In Österreich sind 26000 bis 80000 Menschen betroffen – durch SARS-CoV2 kamen tausende Betroffene hinzu und werden immer noch mehr. Viele Betroffene sind zu krank, um selbst vor Ort mitzuprotestieren. Für sie stehen stellvertretend die leeren Schuhe am Platz. Erfreulicherweise waren auch einige Medienvertreter vor Ort, ORF, Puls24 und Radio Technikum (Bericht von Eva Maria Wohlfarter).
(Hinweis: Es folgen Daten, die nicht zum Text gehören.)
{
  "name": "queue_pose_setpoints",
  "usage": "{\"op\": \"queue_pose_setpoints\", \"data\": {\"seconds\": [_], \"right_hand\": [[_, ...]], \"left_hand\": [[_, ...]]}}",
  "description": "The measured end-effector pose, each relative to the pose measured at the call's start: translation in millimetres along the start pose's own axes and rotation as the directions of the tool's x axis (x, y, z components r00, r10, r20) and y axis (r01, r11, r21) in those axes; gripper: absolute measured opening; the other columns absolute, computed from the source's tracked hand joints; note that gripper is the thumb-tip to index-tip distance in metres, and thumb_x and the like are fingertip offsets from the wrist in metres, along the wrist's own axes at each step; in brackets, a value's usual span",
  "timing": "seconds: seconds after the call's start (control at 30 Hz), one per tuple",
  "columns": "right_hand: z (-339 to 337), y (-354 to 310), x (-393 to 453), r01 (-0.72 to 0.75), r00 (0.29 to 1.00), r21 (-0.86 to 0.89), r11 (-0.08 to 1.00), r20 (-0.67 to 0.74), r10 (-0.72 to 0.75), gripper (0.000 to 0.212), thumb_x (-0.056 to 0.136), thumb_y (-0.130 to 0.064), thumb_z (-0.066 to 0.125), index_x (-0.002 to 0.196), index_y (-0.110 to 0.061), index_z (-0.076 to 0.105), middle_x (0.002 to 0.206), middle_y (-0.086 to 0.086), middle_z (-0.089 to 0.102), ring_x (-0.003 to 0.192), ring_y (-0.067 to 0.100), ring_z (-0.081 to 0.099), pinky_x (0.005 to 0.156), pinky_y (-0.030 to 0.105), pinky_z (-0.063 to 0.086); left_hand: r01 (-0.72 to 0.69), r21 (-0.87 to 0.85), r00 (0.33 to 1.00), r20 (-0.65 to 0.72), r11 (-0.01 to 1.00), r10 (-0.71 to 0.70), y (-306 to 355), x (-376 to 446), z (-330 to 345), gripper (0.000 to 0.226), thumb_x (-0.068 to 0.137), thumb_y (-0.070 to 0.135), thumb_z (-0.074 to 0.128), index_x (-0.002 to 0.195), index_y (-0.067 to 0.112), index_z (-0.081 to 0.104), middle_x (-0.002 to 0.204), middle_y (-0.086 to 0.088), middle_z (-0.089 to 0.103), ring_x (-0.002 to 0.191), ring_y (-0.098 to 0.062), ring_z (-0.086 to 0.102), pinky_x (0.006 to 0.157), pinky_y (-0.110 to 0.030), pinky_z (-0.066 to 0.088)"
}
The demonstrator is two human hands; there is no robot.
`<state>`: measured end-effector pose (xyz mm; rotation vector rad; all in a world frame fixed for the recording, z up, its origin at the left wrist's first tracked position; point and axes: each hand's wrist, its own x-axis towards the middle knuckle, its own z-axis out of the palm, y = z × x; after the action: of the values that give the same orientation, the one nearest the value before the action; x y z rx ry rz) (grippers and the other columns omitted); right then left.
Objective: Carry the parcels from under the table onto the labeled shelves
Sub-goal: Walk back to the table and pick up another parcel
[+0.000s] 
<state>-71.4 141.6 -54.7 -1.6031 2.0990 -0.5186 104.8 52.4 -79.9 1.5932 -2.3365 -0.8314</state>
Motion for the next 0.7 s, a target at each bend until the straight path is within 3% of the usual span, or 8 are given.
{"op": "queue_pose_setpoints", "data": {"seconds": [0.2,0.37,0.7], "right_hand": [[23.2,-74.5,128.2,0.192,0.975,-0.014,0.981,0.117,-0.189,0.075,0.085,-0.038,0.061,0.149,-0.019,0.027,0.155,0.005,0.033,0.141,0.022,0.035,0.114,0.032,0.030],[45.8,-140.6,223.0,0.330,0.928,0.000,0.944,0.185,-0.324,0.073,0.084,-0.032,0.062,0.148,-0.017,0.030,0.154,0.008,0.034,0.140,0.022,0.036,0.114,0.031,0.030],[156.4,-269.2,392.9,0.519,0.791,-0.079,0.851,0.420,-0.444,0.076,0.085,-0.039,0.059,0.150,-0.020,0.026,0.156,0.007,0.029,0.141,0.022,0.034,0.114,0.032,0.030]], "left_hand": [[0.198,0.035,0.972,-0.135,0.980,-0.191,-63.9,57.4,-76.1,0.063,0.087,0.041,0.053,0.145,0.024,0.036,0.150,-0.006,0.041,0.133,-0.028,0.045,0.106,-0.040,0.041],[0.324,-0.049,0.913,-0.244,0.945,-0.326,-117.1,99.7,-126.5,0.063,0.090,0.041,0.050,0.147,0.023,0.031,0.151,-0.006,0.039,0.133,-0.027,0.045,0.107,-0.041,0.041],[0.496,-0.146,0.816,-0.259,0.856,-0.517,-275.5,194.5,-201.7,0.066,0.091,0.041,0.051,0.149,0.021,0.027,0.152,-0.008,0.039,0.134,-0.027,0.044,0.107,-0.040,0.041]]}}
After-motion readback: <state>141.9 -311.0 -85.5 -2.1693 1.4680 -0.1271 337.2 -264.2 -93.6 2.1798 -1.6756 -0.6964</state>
Trotz der massiven Auswirkungen der MECFS-Erkrankung gibt es weder Beratungsstellen noch ambulante Anlaufstellen oder stationäre Einrichtungen für Notfälle. Betroffene kämpfen mit Stigmatisierung und Verleugnung der Schwere ihrer Erkrankung. Mediziner haben häufig einen veralteten Kenntnisstand und schieben die Beschwerden auf die Psychoschiene. Schwerstbetroffene müssen monatelang oder jahrelang vor Gericht um ihre Rechte kämpfen, jeder Termin kann zu einem Crash und zu einer Verschlechterung ihrer Beschwerden führen. Die Pensionsversicherungsanstalt (PVA) erklärt Betroffene trotz Bettlägerigkeit für Simulanten und arbeitsfähig, vielfach werden Präsenztermine verlangt.

Ein großes Problem der Berichterstattung ist der fehlende Konnex zur Prävention gegen Infektionskrankheiten. SARS-CoV2, Influenza und andere Viren zählen zu den Verursachern von Langzeitfolgen, die per definitionem nach sechs Monaten in MECFS übergehen können. Wir wüssten jetzt, was wir zur Infektionsprophylaxe tun könnten: Saubere Luft in Innenräumen, konsequente Isolation bei Symptomen und FFP2-Maske tragen. Damit verhindert man nicht nur die Ausbreitung von SARS-CoV2, sondern auch von anderen potentiell tödlichen oder chronifizierend krankmachenden Viren. PolitikerInnen fordern jetzt mehr Forschung, aber wo war die Aufmerksamkeit die letzten Jahre? MECFS-Betroffene haben schon im März und April 2020 frühzeitig vor chronischen Langzeitfolgen durch Covid19 gewarnt. Sie wurden ignoriert. Die westliche Impfstoffentwicklung zielte trotz der rasch wachsenden Zahl an LongCOVID-Betroffenen nur auf die Verhinderung von schweren Verläufen und Tod ab, nicht auf die Verhinderung der Ansteckung selbst (es war Zufall, dass die Impfstoffe bis zur Entstehung von OMICRON auch sehr gut gegen Ansteckung geschützt haben). Die Entwicklung von infektionsvermeidenden Impfstoffen schreitet viel langsamer voran jetzt – für Eile gibt es für die Regierungen keinen Anlass mehr, nachdem SARS-CoV2 kaum noch erfasst wird.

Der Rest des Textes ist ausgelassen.